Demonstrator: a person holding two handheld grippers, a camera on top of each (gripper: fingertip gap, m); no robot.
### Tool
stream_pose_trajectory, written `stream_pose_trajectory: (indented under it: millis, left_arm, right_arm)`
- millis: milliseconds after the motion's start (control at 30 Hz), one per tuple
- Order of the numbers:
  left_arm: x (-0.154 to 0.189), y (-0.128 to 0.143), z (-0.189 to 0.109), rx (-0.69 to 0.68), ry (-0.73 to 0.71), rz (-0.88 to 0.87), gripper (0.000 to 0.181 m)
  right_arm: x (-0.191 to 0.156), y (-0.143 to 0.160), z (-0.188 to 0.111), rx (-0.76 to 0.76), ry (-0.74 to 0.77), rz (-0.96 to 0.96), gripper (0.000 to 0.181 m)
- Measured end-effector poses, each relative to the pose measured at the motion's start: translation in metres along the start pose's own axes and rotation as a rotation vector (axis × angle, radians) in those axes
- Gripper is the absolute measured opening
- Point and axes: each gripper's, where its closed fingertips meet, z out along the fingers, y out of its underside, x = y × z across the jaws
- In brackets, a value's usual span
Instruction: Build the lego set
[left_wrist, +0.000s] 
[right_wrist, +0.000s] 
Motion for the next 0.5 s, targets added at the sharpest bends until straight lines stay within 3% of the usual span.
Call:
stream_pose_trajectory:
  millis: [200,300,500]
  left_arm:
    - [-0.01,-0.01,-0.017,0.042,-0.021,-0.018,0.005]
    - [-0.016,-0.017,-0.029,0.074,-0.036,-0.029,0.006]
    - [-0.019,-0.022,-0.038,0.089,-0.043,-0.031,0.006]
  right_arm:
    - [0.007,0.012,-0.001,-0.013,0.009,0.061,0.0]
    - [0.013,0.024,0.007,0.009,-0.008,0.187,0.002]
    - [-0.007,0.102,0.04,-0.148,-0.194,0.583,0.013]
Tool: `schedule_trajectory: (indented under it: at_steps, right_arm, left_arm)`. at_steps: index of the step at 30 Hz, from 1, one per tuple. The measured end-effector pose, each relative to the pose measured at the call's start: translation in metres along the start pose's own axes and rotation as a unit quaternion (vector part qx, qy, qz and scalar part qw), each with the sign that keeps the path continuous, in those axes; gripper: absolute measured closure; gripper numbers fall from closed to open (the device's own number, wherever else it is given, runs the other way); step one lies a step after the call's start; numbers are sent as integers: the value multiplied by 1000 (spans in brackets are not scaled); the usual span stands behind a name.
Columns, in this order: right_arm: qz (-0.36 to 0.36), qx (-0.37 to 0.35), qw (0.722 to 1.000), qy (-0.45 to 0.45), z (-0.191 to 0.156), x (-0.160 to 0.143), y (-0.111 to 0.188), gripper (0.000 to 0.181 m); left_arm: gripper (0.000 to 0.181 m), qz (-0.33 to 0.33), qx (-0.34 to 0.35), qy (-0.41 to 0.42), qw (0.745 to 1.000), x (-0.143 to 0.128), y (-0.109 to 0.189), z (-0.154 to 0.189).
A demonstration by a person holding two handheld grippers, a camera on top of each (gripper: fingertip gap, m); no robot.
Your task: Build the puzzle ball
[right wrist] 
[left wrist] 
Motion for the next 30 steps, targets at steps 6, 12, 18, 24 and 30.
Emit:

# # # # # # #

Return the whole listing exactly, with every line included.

Demonstrator: a person holding two handheld grippers, a camera on top of each (gripper: fingertip gap, m); no robot.
### Tool
stream_pose_trajectory, written `stream_pose_trajectory: (indented under it: millis, left_arm, right_arm)`
- millis: milliseconds after the motion's start (control at 30 Hz), one per tuple
- Order of the numbers:
  left_arm: x (-0.154 to 0.189), y (-0.128 to 0.143), z (-0.189 to 0.109), rx (-0.69 to 0.68), ry (-0.73 to 0.71), rz (-0.88 to 0.87), gripper (0.000 to 0.181 m)
  right_arm: x (-0.191 to 0.156), y (-0.143 to 0.160), z (-0.188 to 0.111), rx (-0.76 to 0.76), ry (-0.74 to 0.77), rz (-0.96 to 0.96), gripper (0.000 to 0.181 m)
- Measured end-effector poses, each relative to the pose measured at the motion's start: translation in metres along the start pose's own axes and rotation as a rotation vector (axis × angle, radians) in those axes
- Gripper is the absolute measured opening
- Point and axes: each gripper's, where its closed fingertips meet, z out along the fingers, y out of its underside, x = y × z across the jaws
- In brackets, a value's usual span
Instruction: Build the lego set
[left_wrist, +0.000s] 
[right_wrist, +0.000s] 
Motion for the next 0.5 s, targets added at the sharpest bends until straight lines stay within 3% of the usual span.
Call:
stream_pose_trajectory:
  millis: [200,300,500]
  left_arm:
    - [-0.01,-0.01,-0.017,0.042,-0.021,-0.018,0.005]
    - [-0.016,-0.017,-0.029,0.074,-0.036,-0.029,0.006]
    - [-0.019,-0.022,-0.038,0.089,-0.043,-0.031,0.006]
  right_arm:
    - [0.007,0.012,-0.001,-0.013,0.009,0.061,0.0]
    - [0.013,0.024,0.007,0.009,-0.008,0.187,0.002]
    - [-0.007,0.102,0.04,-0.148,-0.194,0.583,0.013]
Tool: `schedule_trajectory: (indented under it: at_steps, right_arm, left_arm)`. at_steps: index of the step at 30 Hz, from 1, one per tuple. The measured end-effector pose, each relative to the pose measured at the call's start: translation in metres along the start pose's own axes and rotation as a unit quaternion (vector part qx, qy, qz and scalar part qw), each with the sign that keeps the path continuous, in those axes; gripper: absolute measured closure; gripper numbers fall from closed to open (the device's own number, wherever else it is given, runs the other way); step one lies a step after the call's start; numbers are sent as integers: the value multiplied by 1000 (spans in brackets are not scaled); the usual span stands behind a name.
Columns, in this order: right_arm: qz (-0.36 to 0.36), qx (-0.37 to 0.35), qw (0.722 to 1.000), qy (-0.45 to 0.45), z (-0.191 to 0.156), x (-0.160 to 0.143), y (-0.111 to 0.188), gripper (0.000 to 0.181 m); left_arm: gripper (0.000 to 0.181 m), qz (-0.33 to 0.33), qx (-0.34 to 0.35), qy (-0.41 to 0.42), qw (0.745 to 1.000), x (-0.143 to 0.128), y (-0.109 to 0.189), z (-0.154 to 0.189).
A demonstration by a person holding two handheld grippers, a camera on top of each (gripper: fingertip gap, m); no robot.
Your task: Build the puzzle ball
[right wrist] 
[left wrist] 
Motion for the next 30 steps, targets at steps 6, 12, 18, 24 and 30.
Emit:

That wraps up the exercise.